Research Bids - Applying for research and enterprise funding

The 2020 vision states that 'we should expect the University of Suffolk to have increasingly diverse income streams, based on a wider, high quality range of collaborative academic and other partnerships. In addition to conventional student recruitment we should expect to build on and complement strengthening links with local and regional stakeholders, not least in relation to training, research and consultancy facilitating the prospect of enhanced investment in the University’.

All academic staff are encouraged to engage in income diversification activities in order to bring benefits to themselves personally, developing their academic profile and career as a researcher, and contributing to the development of the research environment here at University of Suffolk. Many postgraduate students may also be seeking funding for projects and the same principals apply.

Each funder for research and enterprise will have different funding priorities, policies, schedules, terms and conditions.

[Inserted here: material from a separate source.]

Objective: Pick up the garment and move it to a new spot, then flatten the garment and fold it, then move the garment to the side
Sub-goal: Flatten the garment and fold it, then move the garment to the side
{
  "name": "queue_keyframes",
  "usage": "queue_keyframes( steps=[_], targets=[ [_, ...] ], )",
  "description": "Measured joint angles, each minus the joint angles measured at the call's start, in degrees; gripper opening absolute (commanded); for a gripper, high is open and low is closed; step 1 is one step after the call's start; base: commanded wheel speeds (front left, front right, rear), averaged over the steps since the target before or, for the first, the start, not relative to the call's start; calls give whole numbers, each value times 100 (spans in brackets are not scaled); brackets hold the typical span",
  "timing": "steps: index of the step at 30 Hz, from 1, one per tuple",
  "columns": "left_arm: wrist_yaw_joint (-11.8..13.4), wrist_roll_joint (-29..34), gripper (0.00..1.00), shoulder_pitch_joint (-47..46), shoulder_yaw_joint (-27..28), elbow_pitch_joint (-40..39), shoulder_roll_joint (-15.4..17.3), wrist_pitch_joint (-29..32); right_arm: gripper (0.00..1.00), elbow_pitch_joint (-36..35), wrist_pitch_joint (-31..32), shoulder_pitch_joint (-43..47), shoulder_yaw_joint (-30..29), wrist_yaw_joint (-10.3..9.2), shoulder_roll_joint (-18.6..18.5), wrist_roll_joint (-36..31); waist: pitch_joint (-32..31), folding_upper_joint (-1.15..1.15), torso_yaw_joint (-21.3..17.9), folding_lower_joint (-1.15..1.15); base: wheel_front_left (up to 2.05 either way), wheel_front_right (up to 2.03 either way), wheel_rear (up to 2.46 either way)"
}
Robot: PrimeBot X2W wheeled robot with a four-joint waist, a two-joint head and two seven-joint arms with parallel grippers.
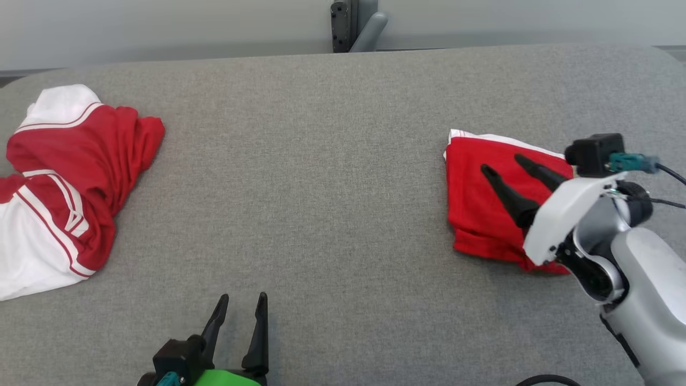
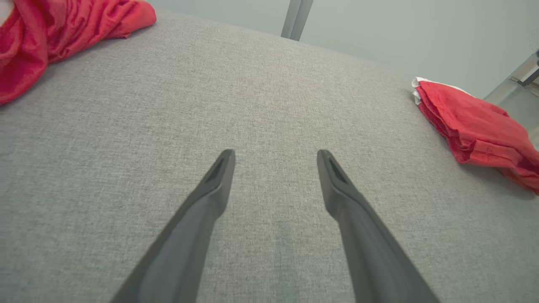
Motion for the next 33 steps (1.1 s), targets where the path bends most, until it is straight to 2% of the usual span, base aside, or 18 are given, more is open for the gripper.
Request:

It is important for you to identify the most appropriate opportunities for you at your career stage (early, mid, advanced) and develop a clear understanding of the requirements of different funding bodies. Research and Enterprise Services can assist you with that and help you produce a quality bid. We will engage in horizon scanning and target communications appropriately but in order to do so there needs to be a clear understanding of your research expertise and needs. Research and Enterprise Services can also provide core information for bids which may support you in making funding applications where statements regarding institutional eligibility and general policies (e.g. Equality and Diversity policy) are required. 

Training for staff and students on how to apply for research and enterprise funding is provided through a series of presentations and workshops, to lead you through the process of writing a successful funding proposal. The Researcher Development Programme offers workshops that cover all the key elements needed to write a successful application including choosing the right funding stream, framing your research question, using the appropriate study design, stakeholder involvement and building a suitable research team. The participants are introduced to all the support systems in place at University of Suffolk and provided with costing guidance.

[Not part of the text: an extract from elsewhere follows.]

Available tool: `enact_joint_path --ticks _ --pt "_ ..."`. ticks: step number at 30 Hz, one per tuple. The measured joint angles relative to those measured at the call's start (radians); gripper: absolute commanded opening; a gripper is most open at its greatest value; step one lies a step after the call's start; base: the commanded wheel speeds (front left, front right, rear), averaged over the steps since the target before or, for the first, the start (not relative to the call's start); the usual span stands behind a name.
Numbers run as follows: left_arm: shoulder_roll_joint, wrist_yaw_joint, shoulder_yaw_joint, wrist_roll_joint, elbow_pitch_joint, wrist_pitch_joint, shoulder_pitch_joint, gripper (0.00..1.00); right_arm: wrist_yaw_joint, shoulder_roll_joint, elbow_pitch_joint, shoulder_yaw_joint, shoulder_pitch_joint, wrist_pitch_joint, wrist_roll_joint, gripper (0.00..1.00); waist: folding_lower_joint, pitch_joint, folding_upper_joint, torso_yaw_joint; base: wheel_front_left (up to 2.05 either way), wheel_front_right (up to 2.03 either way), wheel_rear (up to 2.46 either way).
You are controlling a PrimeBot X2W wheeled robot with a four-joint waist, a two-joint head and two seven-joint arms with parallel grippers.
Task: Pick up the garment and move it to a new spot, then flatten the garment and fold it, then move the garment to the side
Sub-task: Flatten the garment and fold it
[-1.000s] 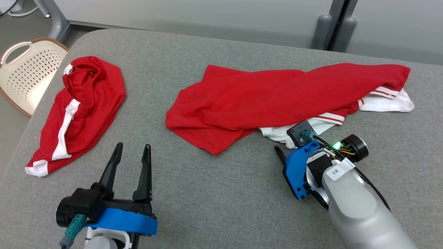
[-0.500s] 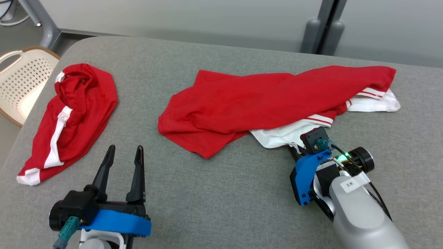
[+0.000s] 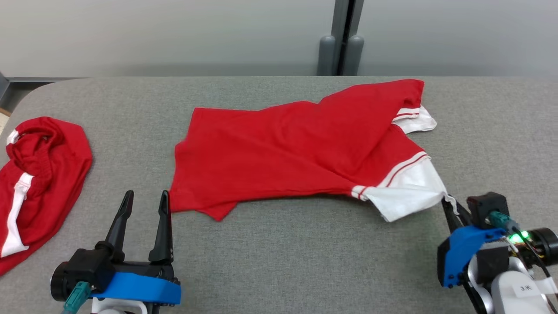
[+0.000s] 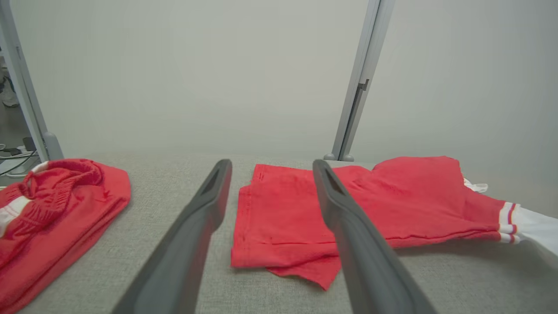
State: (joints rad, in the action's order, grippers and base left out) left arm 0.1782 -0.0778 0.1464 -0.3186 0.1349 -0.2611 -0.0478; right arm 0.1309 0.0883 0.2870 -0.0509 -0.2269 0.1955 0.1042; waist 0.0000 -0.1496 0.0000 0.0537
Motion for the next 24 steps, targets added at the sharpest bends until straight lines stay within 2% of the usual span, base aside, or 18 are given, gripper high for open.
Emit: enact_joint_path --ticks 5,9,10,11,19,24 --pt "0.002 0.007 0.003 -0.004 -0.003 0.004 0.009 1.0 0.0 -0.009 -0.121 -0.081 0.095 0.04 0.016 0.0 0.0 0.001 0.0 -0.028 0.0 0.0 0.0" --pt "0.006 0.008 0.009 -0.005 -0.005 0.006 0.022 1.0 0.0 -0.016 -0.143 -0.125 0.125 0.045 0.025 0.0 0.0 0.007 0.0 -0.037 0.0 0.0 0.0" --pt "0.009 0.008 0.009 -0.005 -0.005 0.009 0.025 1.0 0.0 -0.016 -0.143 -0.135 0.129 0.046 0.027 0.18 0.0 0.009 0.0 -0.038 0.0 0.0 0.0" --pt "0.01 0.008 0.01 -0.005 -0.006 0.01 0.027 1.0 0.0 -0.017 -0.139 -0.144 0.132 0.049 0.026 1.0 0.0 0.012 0.0 -0.038 0.0 0.0 0.0" --pt "0.017 0.019 0.016 -0.007 -0.008 0.02 0.062 1.0 0.0 -0.033 -0.16 -0.17 0.187 0.065 -0.043 1.0 0.0 0.052 0.0 -0.036 0.0 0.0 0.0" --pt "0.021 0.034 0.013 -0.015 -0.011 0.023 0.091 1.0 0.0 -0.036 -0.223 -0.184 0.215 -0.015 -0.159 1.0 -0.0001 0.074 0.0 -0.049 0.0 0.0 0.0"
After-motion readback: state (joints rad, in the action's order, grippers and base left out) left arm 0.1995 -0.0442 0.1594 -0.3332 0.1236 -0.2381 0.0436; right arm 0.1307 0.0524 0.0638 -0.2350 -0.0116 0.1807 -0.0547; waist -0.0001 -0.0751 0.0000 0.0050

All bids for external income must be recorded by the Research and Enterprise Services team. Each application must contain accurate costings provided by Finance and to undergo a quality, ethics and research governance review. Also, any contractual issues need to be resolved, institutional authorisation (where relevant) must be obtained, and funder's guidelines checked. A record of all bids is maintained by the office. As soon as you decided to make an application for funding you should contact the Research & Enterprise Office to arrange a suitable time to discuss a realistic timescale for preparation and submission. You will receive a unique University of Suffolk reference number which identifies the bid through the costing and approvals process – please reference this number within any correspondence relating to a particular bid.

The Funding Application Process (see PDF link below) flowchart suggests how you might go from having an idea about a research project, through getting approval, costing your project and getting the necessary sign offs.

You should check the initial viability of an idea before proceeding with putting an application together using the Initial Viability Checklist (see PDF link below). It is important that you discuss your idea with your line manager before proceeding. 

Once you are sure that the project idea is viable, and you have a funder that you wish to apply to, the Project Development Checklist (see PDF link below) may be helpful to you are you put your proposal together.

You must also ensure that your project has been properly costed using the University of Suffolk Costing Tool

Once your project has been put together and you are almost ready to submit your application to the funder, you should use the Final Bid Checklist to make sure that you have correctly completed the documentation and have supplied all the required information.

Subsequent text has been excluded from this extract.